Task directions: Report each line of the listing that carries the word "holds".
════════
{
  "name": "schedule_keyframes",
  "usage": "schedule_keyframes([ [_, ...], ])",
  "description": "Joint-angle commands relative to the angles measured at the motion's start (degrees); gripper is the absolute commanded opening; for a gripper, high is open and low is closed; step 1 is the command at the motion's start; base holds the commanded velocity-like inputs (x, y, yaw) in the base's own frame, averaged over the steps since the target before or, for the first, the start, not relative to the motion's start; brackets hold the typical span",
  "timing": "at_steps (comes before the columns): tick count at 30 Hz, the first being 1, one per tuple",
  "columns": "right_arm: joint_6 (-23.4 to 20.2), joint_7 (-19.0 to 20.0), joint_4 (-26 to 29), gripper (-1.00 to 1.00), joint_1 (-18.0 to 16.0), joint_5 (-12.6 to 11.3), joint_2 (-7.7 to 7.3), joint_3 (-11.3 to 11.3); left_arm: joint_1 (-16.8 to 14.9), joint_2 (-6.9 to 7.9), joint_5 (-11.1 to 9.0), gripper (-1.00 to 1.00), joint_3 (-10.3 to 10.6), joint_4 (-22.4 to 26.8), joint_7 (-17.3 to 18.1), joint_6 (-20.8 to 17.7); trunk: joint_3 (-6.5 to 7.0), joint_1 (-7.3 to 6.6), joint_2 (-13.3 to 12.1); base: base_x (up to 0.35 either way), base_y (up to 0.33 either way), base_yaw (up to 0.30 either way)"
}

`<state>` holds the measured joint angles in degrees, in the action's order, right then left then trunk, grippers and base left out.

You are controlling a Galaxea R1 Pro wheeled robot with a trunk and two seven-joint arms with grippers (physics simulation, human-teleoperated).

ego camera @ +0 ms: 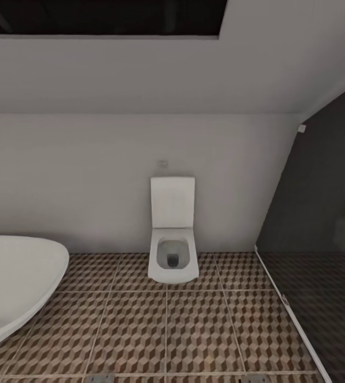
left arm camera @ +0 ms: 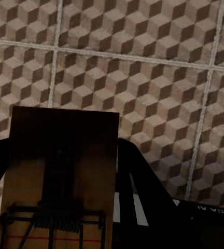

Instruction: Take the four mousetraps from the cabinet in the bathroom and place them on the bathroom floor. Make sure all four end up on the same floor surface, and ensure that at least two of them are either under or directly next to the same bathroom sink.

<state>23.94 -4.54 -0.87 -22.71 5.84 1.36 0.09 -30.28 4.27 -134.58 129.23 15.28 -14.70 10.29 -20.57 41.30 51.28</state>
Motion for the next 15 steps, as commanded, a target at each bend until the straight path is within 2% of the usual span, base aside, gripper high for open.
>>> schedule_keyframes([
  [1,0.15,-0.30,-0.09,-1.00,-0.06,0.49,0.02,0.00,-0.12,0.04,-0.42,-1.00,0.50,0.28,-0.16,0.43,-0.07,0.04,0.05,0.334,-0.014,0.000],
  [11,0.14,-0.36,-0.09,-1.00,-0.06,0.49,-0.01,0.00,-0.09,0.03,-0.42,-1.00,0.50,0.07,-0.23,0.38,-0.07,0.04,0.05,0.334,-0.068,0.000],
  [15,0.24,-0.94,0.26,-1.00,-0.06,-0.10,-0.50,-0.21,-0.12,0.45,-0.42,-1.00,0.47,-0.22,-0.31,0.34,-0.07,0.04,0.05,0.310,-0.058,0.000],
])
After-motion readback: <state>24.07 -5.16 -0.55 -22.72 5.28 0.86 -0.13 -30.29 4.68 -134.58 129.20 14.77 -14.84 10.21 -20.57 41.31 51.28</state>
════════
Exercise solution:
  "description": "Joint-angle commands relative to the angles measured at the motion's start (degrees); gripper is the absolute commanded opening; for a gripper, high is open and low is closed; step 1 is the command at the motion's start; base holds the commanded velocity-like inputs (x, y, yaw) in the base's own frame, averaged over the steps since the target before or, for the first, the start, not relative to the motion's start; brackets hold the typical span",
`<state>` holds the measured joint angles in degrees, in the action's order, right then left then trunk, grippers and base left out.

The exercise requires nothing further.